Arnaque sentimentale à Céline Dion : un père de famille belge perd 10 000 euros et refuse d’y croire
Il pensait avoir trouvé l’amour avec l’une des voix les plus célèbres de la planète. Il a surtout découvert, trop tard, qu’il était la proie d’un escroc sans scrupules. En Belgique, un père de famille est aujourd’hui au cœur d’une affaire d’arnaque sentimentale qui secoue l’opinion et rappelle à quel point ces fraudes peuvent détruire des vies. Convaincu d’entretenir une relation amoureuse avec Céline Dion, cet homme a déjà versé au moins 10 000 euros à des inconnus. Le plus troublant ? Malgré les preuves accumulées et la disparition de ses économies, il continue de nier l’évidence. Sa propre fille tire la sonnette d’alarme, redoutant que le pire ne soit encore à venir. Une histoire qui illustre la mécanique redoutable du brouteur, ce cyberescroc qui exploite la solitude et la vulnérabilité de ses victimes.
Une idylle virtuelle qui vire au cauchemar financier
L’affaire a été révélée par la radio flamande VRT et relayée par plusieurs médias. Le scénario est hélas classique, mais il n’en reste pas moins glaçant.
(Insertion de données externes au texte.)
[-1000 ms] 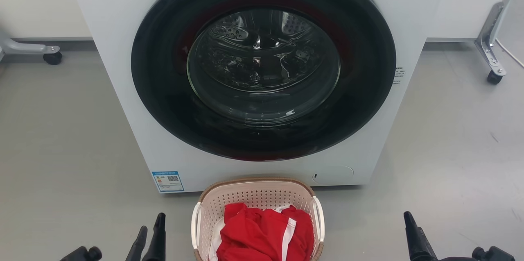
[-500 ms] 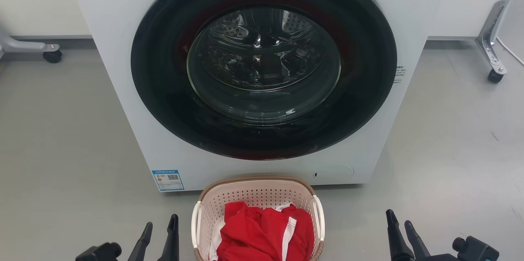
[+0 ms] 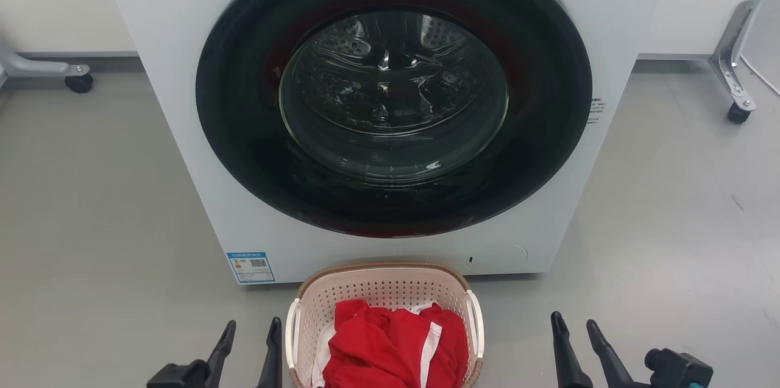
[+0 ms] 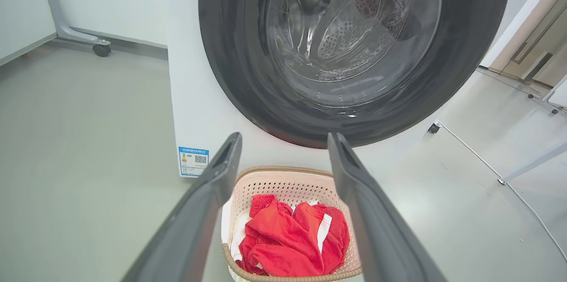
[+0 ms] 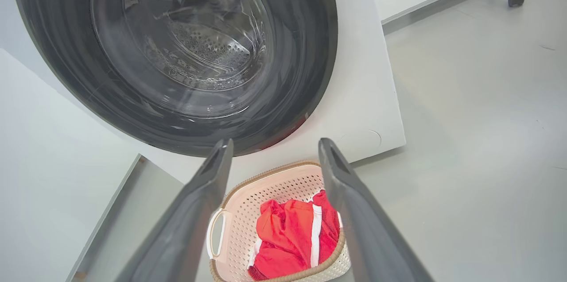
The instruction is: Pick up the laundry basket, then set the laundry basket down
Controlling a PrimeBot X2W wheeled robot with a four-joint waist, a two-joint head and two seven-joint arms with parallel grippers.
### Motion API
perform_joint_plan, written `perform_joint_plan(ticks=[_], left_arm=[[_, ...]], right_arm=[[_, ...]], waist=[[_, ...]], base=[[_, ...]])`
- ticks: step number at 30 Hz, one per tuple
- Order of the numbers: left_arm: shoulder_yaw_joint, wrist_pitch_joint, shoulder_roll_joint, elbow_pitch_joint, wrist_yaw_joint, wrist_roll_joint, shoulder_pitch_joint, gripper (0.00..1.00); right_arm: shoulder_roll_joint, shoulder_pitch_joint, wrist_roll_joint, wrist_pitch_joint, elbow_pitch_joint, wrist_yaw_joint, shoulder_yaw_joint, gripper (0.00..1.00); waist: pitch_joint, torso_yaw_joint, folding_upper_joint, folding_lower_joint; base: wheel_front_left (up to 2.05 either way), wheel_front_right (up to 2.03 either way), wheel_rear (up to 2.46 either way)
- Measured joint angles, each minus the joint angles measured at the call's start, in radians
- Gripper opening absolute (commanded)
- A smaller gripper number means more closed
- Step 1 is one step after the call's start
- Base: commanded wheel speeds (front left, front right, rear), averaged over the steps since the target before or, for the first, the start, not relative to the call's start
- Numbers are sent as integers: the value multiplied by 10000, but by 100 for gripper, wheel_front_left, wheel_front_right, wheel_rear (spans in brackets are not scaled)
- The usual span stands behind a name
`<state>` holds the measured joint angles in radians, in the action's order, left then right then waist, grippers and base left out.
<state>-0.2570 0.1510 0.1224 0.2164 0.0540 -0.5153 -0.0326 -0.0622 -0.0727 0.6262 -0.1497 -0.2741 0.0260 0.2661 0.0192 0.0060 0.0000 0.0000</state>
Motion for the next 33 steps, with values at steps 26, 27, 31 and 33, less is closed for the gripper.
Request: perform_joint_plan(ticks=[26, 27, 31, 33], left_arm=[[-495, 972, -4, -305, 617, 3465, 238, 100], [-508, 986, -4, -324, 633, 3570, 250, 100], [-489, 988, -25, -334, 696, 3603, 391, 100], [-458, 988, -44, -334, 696, 3588, 396, 100]], right_arm=[[-13, 21, -3317, -965, 230, 368, 972, 100], [-13, 23, -3413, -995, 242, 376, 982, 100], [-12, 57, -3553, -997, 240, 422, 905, 100], [-12, 68, -3551, -997, 240, 443, 844, 100]], waist=[[-191, -7, 0, 0], [-194, -8, 0, 0], [-201, -13, 0, 0], [-200, -16, 0, 0]], base=[[0, 0, 0], [0, 0, 0], [0, 0, 0], [0, 0, 0]])
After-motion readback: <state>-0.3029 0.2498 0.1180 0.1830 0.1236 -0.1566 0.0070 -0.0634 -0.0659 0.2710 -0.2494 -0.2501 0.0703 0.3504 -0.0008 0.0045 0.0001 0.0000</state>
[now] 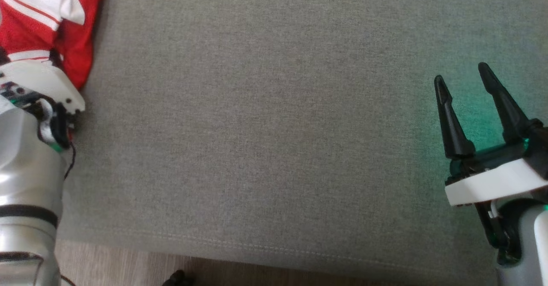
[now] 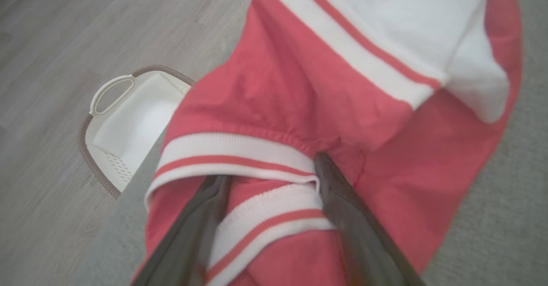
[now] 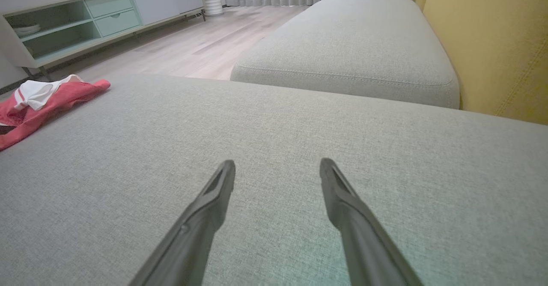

Un escroc se faisant passer pour la chanteuse québécoise a convaincu ce père de famille belge qu’une véritable histoire d’amour était en train de naître entre eux. Pour rendre le récit crédible, le faux profil a construit une fiction soignée : Céline Dion serait en conflit avec son équipe de management, qui contrôlerait l’ensemble de sa fortune et la laisserait régulièrement sans le moindre revenu.
C’est sur ce levier émotionnel que repose toute l’arnaque. La victime ne se sent pas flouée, elle se sent utile. Elle a l’impression de voler au secours de la femme qu’elle aime, de jouer un rôle de protecteur. Un mécanisme redoutable, car il transforme la victime en complice consentante de sa propre spoliation. Selon les informations rapportées, l’homme transférait de l’argent en achetant des cartes-cadeaux dans des enseignes comme Carrefour, pour des montants de 200 à 300 euros, dont il transmettait ensuite les codes via la messagerie de la conversation. Une méthode prisée des fraudeurs, car ces cartes sont quasi impossibles à tracer et à rembourser.